Raised at the knee of Mrs. Burgos, I actually grew up around the kitchen table where she did most of her organizing, telephone calling, and note taking. I observed her, overheard anecdotal stories about her, and viewed primary source documents and artifacts that spotlighted her work.
In the 1950’s, she started out by becoming involved in the parent teacher organization (PTO) and other neighborhood organizations out of concern for her own children. Then her concern expanded to include all Black children in the city of Buffalo when grassroots organizing organically blossomed.
Things really got heated in 1965, when she learned that the principal of School #6, Mr. Phillip W. Patti, was administering violent discipline by physically hitting children.
On February 22, 1965, the Currier Express published an article on the front page titled “Parents Picket.” The article said, “The Rev. Mr. Curry told reporters that parents have asked that Patti be removed from School 6 pending a final decision on the complaints.” However, the Board of Education continued to ignore the concerns of Black parents and did not take them seriously, despite receiving six affidavits from teachers regarding Patti’s actions. The Board issued a statement saying, “Patti would remain at his post.”
The following month, on March 31, 1965, The Buffalo News published an article titled, “Sit-In Demonstrators Arrested In Offices of Board of Education: 28 Booked on Charges of Trespassing After Police Lift Them Onto Cart And Haul Them Out.” The article mentions a woman by the name of Mrs. Donald Moe as head of the parents group that wanted Patti out. It says, “Parents and other demonstrators on March 24 began picketing the school. A partial boycott of pupils followed, leading eventually to this week’s demonstration in the Board of Education office. Meanwhile, both picketing of the school and boycotting of classes entered its 5th day.”
The unfair arrest of peaceful demonstrators and the negative light that the mainstream newspaper cast on the parents did not deter the Black-owned newspaper, The Challenger, from acknowledging victory when it published the article, “Patti is Relieved of School 6 Post.”
Elizabeth Burgos didn’t stop there. She continued to fight for quality education for students who lived in predominately Black neighborhoods.

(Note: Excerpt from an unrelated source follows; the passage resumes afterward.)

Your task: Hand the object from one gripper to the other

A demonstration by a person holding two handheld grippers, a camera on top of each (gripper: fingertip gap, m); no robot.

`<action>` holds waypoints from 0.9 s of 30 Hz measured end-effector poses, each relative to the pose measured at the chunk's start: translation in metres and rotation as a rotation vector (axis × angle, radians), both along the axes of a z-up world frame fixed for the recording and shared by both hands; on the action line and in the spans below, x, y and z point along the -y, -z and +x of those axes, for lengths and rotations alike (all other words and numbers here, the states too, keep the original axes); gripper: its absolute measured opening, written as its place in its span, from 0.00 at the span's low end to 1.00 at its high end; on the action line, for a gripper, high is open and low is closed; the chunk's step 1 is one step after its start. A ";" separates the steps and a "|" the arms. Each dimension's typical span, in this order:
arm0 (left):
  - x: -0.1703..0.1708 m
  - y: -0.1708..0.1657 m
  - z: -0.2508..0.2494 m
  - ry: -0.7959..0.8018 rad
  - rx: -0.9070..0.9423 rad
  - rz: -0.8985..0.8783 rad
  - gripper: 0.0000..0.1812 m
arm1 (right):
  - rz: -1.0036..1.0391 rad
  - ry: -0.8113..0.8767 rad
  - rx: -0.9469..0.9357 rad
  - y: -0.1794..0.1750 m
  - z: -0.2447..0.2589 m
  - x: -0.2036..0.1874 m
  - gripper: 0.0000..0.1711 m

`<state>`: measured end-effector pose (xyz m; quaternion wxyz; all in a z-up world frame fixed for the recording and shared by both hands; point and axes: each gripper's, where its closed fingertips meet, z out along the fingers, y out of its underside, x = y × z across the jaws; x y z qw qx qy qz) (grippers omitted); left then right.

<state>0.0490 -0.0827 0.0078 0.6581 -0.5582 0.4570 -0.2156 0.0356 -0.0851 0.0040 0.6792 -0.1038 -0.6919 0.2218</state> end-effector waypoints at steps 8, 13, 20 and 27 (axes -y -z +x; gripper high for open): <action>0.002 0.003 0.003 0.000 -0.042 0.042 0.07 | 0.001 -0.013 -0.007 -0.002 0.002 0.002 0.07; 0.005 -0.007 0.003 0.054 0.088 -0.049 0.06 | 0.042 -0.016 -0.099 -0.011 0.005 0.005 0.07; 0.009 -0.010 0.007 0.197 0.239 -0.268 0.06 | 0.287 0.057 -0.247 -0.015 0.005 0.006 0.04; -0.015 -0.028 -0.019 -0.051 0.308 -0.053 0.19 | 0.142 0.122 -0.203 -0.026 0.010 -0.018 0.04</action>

She organized the PTO with a plan to ensure a quality education in School 37, now Futures Academy. The parents were poised to collaborate with teachers on writing a rigorous curriculum to suit the particular needs of their children. However, the Board requested that a magnet school program be written because they were planning to bus in White students from outside of the Fruit Belt. However, it should be noted that Brown v. BOE was not about bussing but was about ensuring that education was equitable amongst Black and White students. Bussing and White Flight had become unintended consequences of the movement.
Mrs. Elizabeth Burgos, along with parents Mrs. Irene Gault, and Mrs. Betty Jeter, collaborated with other Black teachers at School 37, including Mrs. Peterson, Mrs. Long, Mrs. Lewis, and a Black male shop teacher, to write the magnet program curriculum. The program was so well received that they were invited to the White House by then President Ronald Regan and honored in a ceremony in the Rose Garden.
There may never be a movie made about the women behind the parental control movement of the 60’s, but Black educators today stand on their shoulders when we advocate for Black representation in the staffing, curriculum, and instructional policies and practices in Black schools.